* **WORK INSTRUCTION**:
Look through the data below. Collect every line where the word "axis" occurs.

Content starts

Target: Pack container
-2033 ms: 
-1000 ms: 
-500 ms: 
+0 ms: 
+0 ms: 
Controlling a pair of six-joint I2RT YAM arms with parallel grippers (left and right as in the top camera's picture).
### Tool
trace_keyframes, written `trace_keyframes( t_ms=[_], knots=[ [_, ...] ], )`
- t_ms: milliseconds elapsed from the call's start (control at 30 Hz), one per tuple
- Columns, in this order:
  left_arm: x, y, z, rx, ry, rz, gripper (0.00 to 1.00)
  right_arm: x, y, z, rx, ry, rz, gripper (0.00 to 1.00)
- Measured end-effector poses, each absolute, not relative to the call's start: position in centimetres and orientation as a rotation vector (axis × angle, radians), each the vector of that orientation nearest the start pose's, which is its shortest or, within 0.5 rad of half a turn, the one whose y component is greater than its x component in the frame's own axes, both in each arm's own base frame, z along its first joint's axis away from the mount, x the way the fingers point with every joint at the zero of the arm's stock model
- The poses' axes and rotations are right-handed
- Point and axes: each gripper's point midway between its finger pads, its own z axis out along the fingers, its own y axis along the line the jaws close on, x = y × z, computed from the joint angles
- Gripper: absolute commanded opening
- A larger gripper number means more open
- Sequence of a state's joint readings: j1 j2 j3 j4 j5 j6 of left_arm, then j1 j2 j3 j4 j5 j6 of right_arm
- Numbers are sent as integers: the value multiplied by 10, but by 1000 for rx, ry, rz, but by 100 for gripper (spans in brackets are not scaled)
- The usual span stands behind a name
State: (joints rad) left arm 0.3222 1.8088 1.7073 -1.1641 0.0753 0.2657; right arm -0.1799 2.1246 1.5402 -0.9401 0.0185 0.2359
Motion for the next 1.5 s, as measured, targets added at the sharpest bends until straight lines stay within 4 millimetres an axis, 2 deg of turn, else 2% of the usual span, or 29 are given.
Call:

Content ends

* **ANSWER BELOW**:
- Measured end-effector poses, each absolute, not relative to the call's start: position in centimetres and orientation as a rotation vector (axis × angle, radians), each the vector of that orientation nearest the start pose's, which is its shortest or, within 0.5 rad of half a turn, the one whose y component is greater than its x component in the frame's own axes, both in each arm's own base frame, z along its first joint's axis away from the mount, x the way the fingers point with every joint at the zero of the arm's stock model
- Point and axes: each gripper's point midway between its finger pads, its own z axis out along the fingers, its own y axis along the line the jaws close on, x = y × z, computed from the joint angles
Motion for the next 1.5 s, as measured, targets added at the sharpest bends until straight lines stay within 4 millimetres an axis, 2 deg of turn, else 2% of the usual span, or 29 are given.

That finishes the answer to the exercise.